Posted in Volatility Effects

Does average volatility of individual stock prices, as a measure of market risk, usefully predict stock market behavior? In the June 2010 draft of their paper entitled “Average Stock Variance and Market Returns: Evidence of Time-Varying Predictability at the Daily Frequency”, Jason Chen, Hernán Ortiz-Molina and Stacy Zhang investigate the ability of a daily measure of average stock variance to predict next-day market returns. Using daily market returns, daily returns and market capitalizations for a broad sample of individual stocks and daily yields for Treasury bills spanning 1926-2008, they find that:

  • The strength and even the direction of the relationship between average stock variance and future market return vary significantly over short periods of time.
  • A strategy that assumes a static relationship between value-weighted average stock variance and next-day value-weighted market return (using inception-to-date, expanding window data) does not profitably time the market.
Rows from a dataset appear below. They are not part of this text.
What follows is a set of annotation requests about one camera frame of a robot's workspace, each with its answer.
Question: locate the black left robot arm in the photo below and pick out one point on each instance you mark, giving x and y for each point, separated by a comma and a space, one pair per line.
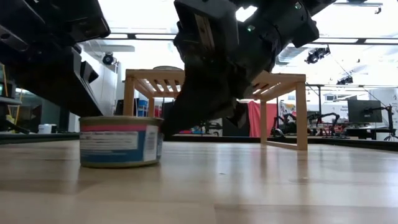
46, 46

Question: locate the red curtain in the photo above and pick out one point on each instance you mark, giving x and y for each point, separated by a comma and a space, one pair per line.
253, 121

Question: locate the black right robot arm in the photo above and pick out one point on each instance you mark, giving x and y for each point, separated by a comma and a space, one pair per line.
317, 4

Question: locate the black ceiling spotlight cluster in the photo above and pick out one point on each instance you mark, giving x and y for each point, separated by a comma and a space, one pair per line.
317, 54
345, 80

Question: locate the small white box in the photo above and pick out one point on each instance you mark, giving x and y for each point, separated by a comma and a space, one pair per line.
47, 128

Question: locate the teal-labelled tin can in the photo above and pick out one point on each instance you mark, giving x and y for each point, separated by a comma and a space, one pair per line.
168, 67

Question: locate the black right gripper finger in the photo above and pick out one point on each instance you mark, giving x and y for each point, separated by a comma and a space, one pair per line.
239, 119
199, 99

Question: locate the wooden slatted shelf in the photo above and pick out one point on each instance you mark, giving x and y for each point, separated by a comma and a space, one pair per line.
301, 109

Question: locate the black idle robot arm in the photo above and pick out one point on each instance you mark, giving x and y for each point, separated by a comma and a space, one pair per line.
325, 119
281, 126

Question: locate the black metal table frame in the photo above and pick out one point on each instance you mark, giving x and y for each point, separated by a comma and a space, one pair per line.
342, 143

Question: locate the gold-lidded pink-blue can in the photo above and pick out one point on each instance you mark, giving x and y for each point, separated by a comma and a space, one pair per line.
119, 143

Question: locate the black round ceiling lamp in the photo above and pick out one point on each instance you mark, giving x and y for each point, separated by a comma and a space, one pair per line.
108, 58

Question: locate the black ceiling rail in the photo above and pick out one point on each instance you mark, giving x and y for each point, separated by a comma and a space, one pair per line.
357, 3

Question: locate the black office monitor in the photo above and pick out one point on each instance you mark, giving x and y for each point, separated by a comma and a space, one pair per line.
364, 111

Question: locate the LED light bar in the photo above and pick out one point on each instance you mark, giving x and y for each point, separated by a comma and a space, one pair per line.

This strategy is in the stock market for the 18,623 out of 21,874 trading days in the sample period for which a static model predicts positive returns.
  • However, a rolling window timing strategy (RWTS) employing the last 60 trading days of historical data significantly outperforms a market buy-and-hold strategy on a mean-variance basis.
    • RWTS is in the market for 13,779 out of 21,874 trading days in the sample period.
    • RWTS has a mean annualized return of 11.4% and a standard deviation of annual returns of 10.9%, with a Sharpe ratio of 0.728 (nearly twice the Sharpe ratio of buy-and-hold).
    • RWTS enters and exits the stock market over all subperiods, but is less active during bad times when market predictability is relatively strong (see the chart below for a subsample).

The following chart, taken from the paper, plots the daily level of a value-weighted stock market index in light gray over the 1998-2004 subperiod, with dark dots indicating the dates when the above RWTS is invested in the stock market. Results suggest that the strategy tends to avoid large declines and is generally less active during bear markets.

Return calculations for the timing strategies considered apparently ignore trading frictions and are therefore gross rather than net.

In summary, evidence suggests that investors may be able to gain an edge by considering the recent historical relationship between average stock price variance and future short-term market return.